--- START ---

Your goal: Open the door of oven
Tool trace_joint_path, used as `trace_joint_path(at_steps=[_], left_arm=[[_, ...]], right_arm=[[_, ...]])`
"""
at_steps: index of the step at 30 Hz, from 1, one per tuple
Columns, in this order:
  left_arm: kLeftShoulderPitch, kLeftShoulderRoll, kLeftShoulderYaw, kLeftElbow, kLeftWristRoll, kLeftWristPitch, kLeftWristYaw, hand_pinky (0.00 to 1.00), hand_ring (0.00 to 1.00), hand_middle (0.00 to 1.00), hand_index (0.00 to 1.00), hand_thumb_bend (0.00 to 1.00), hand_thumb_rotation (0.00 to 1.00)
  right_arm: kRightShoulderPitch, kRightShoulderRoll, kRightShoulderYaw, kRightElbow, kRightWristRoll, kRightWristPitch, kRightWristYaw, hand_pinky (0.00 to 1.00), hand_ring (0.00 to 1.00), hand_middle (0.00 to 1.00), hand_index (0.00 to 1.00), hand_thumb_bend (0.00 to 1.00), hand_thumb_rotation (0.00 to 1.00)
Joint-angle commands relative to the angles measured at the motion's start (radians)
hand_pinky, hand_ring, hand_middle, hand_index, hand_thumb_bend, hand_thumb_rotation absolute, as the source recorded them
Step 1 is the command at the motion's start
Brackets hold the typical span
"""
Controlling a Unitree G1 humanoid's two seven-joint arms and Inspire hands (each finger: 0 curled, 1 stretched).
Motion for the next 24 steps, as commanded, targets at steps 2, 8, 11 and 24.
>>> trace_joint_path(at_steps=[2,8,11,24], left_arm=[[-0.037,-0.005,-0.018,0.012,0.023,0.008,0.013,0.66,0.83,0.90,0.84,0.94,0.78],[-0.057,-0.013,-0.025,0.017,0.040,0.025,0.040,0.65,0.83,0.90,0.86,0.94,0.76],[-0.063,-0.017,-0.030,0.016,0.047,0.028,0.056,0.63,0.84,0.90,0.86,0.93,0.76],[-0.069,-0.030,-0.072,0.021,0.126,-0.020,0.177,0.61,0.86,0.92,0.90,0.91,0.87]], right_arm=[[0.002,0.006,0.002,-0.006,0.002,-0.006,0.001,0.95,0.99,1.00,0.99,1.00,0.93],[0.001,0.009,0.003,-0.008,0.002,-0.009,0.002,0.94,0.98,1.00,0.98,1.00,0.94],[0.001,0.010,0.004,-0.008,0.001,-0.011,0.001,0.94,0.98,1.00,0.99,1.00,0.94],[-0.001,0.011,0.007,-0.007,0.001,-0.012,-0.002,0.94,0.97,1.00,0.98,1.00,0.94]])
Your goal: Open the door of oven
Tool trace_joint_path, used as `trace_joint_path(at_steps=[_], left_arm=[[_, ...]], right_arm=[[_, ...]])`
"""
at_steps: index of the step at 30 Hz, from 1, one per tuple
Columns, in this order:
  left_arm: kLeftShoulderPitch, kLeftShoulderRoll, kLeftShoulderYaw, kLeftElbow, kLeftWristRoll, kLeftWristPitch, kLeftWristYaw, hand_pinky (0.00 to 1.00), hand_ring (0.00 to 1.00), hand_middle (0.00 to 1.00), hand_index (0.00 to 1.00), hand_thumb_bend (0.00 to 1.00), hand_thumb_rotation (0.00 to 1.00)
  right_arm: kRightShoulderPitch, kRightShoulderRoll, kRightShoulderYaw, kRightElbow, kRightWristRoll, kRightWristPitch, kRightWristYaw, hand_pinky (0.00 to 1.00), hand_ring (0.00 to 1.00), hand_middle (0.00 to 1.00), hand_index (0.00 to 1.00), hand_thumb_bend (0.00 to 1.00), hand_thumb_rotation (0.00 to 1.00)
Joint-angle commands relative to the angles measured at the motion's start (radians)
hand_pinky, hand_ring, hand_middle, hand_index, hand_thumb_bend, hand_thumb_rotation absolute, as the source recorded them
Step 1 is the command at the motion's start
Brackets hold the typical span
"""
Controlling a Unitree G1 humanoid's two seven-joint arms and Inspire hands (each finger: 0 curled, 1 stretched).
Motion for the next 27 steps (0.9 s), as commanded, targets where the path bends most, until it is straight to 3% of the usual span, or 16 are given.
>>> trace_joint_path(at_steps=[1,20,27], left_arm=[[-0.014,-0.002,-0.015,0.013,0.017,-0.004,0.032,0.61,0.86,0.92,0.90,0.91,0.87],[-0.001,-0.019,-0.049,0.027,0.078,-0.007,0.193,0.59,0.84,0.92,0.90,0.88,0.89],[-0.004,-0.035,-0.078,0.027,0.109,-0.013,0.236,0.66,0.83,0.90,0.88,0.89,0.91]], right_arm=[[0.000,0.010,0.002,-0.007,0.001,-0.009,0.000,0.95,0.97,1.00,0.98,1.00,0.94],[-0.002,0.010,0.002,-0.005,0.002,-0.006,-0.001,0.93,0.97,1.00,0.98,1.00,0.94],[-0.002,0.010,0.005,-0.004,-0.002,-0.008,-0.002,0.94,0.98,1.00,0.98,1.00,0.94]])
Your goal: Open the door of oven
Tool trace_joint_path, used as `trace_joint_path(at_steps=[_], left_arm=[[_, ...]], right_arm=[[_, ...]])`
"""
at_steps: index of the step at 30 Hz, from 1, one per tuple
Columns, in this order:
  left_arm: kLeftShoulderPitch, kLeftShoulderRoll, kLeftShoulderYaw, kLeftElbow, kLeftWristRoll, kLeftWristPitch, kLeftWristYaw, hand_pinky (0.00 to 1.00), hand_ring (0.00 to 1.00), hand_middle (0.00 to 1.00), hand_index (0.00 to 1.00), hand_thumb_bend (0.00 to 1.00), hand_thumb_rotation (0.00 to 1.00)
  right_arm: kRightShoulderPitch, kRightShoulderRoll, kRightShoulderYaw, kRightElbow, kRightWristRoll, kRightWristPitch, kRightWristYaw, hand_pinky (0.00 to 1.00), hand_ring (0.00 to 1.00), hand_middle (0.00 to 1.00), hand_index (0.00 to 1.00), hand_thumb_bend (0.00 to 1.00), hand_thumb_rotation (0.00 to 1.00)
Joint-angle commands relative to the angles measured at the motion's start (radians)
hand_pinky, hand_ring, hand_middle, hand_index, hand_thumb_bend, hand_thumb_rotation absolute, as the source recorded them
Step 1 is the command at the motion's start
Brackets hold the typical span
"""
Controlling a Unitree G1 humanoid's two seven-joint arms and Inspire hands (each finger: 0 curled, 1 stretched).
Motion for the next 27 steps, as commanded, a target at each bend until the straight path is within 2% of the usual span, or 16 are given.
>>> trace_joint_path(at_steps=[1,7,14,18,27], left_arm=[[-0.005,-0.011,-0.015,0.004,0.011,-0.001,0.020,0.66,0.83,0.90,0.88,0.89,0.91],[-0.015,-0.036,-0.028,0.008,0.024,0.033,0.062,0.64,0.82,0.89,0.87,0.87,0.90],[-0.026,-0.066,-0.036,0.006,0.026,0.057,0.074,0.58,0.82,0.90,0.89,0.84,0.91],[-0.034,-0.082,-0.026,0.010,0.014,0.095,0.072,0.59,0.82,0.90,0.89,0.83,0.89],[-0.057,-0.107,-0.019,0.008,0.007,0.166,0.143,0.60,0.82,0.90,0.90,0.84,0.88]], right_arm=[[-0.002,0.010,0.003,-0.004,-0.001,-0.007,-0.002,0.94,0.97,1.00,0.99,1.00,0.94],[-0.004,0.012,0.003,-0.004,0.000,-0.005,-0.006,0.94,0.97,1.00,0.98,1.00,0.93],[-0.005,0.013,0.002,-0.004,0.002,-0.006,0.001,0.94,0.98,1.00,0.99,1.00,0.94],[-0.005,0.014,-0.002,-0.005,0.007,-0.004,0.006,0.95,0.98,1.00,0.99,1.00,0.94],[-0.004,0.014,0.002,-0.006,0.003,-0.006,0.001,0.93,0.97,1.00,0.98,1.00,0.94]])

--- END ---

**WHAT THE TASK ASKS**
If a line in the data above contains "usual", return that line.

**ANSWER AREA**
Motion for the next 27 steps (0.9 s), as commanded, targets where the path bends most, until it is straight to 3% of the usual span, or 16 are given.
Motion for the next 27 steps, as commanded, a target at each bend until the straight path is within 2% of the usual span, or 16 are given.

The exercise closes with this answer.